In January 1985, appellees moved the United States District Court for summary judgment pursuant to Fed. R. Civ. P. 56, and the court granted the motion on May 26, 1986. Judge Stewart held: (1) The Department's practice of dismissing heroin users and treating alcoholics does not violate equal protection, (2) The administration of the blood test was not a Fourth Amendment violation because no state action was involved, (3) The blood test was not a Fifth Amendment violation because it was not testimonial or communicative, (4) Heron was not due process in his dismissal and denial of pension benefits, (5) Heron's dismissal did not violate § 504 of the Rehabilitation Act of 1973, (6) Heron is not an "otherwise qualified" handicapped individual within the meaning of 29 U.S.C. § 794, and (7) Exercise of pendent jurisdiction over the state law claims was not warranted.
On appeal, Heron argues that the Department's policy of treating heroin addiction as a disciplinary matter constitutes impermissible discrimination of the basis of handicap in violation of the Rehabilitation Act of 1973. We affirm the judgment of the district court because was find that Heron does not fall within the Act's definition of a "handicapped individual." Heron claims the protection of 29 U.S.C. § 794, which provides that "no otherwise qualified handicapped individual" shall be the subject of discrimination in any program receiving federal financial assistance. For the purposes of this section, 29 U.S.C. § 706(7)(B) states that a "handicapped individual" does not include any individual who is an alcoholic or drug abuser whose current use of alcohol or drugs prevents such individual from performing the duties of the job in question or whose employment, by reason of such current alcohol or drug abuse, would constitute a direct threat to property or the safety of others.

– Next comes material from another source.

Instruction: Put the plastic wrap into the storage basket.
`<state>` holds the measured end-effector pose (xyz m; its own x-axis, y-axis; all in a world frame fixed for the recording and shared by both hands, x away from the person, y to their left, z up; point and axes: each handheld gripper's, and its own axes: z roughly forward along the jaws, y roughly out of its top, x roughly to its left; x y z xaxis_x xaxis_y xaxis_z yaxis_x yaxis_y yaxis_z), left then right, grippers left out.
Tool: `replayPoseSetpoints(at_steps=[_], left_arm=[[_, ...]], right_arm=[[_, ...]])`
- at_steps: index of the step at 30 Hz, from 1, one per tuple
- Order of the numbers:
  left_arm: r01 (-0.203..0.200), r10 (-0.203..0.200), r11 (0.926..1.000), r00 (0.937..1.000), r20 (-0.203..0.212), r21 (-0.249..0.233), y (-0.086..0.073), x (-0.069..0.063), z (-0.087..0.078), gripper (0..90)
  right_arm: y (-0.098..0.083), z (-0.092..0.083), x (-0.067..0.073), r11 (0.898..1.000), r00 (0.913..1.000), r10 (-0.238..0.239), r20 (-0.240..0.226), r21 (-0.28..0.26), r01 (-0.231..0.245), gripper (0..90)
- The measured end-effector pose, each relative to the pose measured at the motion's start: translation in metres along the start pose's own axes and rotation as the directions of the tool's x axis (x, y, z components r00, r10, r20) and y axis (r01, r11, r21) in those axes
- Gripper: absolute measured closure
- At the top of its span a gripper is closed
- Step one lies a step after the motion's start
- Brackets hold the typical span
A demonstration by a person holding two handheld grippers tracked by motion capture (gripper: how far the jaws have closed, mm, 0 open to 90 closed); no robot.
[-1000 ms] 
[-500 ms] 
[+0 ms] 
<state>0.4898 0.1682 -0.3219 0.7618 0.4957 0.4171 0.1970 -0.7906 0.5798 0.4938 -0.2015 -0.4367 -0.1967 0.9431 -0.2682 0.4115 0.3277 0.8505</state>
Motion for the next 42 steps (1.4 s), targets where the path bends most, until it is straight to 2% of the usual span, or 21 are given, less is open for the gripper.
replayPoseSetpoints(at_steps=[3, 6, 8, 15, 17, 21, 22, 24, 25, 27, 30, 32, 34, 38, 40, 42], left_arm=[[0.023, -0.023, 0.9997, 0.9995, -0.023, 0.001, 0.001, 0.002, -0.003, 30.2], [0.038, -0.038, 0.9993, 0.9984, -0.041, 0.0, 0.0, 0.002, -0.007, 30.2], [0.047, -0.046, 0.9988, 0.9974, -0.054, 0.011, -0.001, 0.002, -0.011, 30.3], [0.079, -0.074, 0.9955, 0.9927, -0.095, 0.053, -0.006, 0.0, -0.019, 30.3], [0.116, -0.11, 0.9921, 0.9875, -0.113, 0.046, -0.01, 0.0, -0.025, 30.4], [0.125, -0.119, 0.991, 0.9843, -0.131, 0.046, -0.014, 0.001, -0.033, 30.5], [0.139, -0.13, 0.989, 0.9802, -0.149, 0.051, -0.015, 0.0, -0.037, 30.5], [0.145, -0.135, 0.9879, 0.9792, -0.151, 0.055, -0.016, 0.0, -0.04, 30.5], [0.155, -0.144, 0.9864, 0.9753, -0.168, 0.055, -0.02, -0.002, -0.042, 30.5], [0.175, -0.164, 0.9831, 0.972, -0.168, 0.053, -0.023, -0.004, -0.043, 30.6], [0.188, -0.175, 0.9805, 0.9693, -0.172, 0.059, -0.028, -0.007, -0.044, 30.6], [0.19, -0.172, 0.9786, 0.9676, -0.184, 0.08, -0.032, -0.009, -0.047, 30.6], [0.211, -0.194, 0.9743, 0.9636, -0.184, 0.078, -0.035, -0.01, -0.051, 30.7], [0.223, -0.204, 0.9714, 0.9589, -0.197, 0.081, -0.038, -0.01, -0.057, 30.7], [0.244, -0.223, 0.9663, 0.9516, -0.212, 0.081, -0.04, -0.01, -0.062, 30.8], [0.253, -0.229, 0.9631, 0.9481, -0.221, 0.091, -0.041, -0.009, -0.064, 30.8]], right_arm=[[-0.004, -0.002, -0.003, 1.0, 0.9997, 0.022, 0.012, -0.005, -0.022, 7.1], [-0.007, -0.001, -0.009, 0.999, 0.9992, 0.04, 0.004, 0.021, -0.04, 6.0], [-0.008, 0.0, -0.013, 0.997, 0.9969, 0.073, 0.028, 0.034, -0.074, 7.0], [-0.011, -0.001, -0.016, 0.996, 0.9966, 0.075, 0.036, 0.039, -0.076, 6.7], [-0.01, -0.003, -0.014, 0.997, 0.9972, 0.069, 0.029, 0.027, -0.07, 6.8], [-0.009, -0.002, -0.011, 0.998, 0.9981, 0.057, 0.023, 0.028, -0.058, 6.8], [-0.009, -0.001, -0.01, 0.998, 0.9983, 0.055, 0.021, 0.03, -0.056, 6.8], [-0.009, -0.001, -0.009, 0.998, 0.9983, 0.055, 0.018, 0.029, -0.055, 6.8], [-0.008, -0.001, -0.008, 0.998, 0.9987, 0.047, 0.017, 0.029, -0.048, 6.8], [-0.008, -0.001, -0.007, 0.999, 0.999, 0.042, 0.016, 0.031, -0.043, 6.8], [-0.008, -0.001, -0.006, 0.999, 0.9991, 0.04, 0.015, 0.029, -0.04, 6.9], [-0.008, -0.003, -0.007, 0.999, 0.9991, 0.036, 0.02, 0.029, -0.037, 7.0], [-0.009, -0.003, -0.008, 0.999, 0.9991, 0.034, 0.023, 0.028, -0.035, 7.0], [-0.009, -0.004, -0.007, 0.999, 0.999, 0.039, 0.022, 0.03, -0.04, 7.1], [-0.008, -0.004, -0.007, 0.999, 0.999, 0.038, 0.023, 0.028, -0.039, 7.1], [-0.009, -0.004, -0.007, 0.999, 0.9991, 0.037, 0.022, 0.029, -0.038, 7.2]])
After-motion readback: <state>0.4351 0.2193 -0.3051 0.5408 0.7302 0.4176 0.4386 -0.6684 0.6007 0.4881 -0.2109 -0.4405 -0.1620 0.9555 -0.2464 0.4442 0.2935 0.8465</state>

Heron concedes that his heroin addiction rendered him unfit for duty as a police officer, and the facts of this case foreclose any other conclusion. His dependence required him to break the laws he was sworn to enforce, and he was impaired in his ability to respond to emergency and life-threatening situations. Although past drug addiction may be considered a handicap within the meaning of the Act, Davis v. Bucher, 451 F. Supp. 791 (E.D. Pa. 1978), Heron is not a "handicapped individual" within the meaning of the Act because his drug habit rendered him unfit for police work. We therefore find it unnecessary to consider the argument that he is an "otherwise qualified" handicapped individual pursuant to 29 U.S.C. § 794. See Southeastern Community College v. Davis, 442 U.S. 397, 406, 60 L. Ed. 2d 980, 99 S. Ct. 2361 (1979); Doe v. New York University, 666 F.2d 761, 775 (2d Cir. 1981).
The remainder of Heron's claims on appeal rely on state and local law. He urges in these pendent claims that he was improperly dismissed from the police force without a pension. Since the district court properly granted summary judgment on all of Heron's federal claims, we find that its dismissal of the pendent claims was also proper. No exceptional circumstances are present in this case that would warrant the exercise of such jurisdiction. Walker v. Time Life Films, Inc., 784 F.2d 44, 228 U.S.P.Q. (BNA) 505 (2d Cir. 1986). Indeed, Heron already unsuccessfully challenged his dismissal and denial of benefits in the New York State Supreme Court.
Accordingly, we affirm the district court's grant of summary judgment.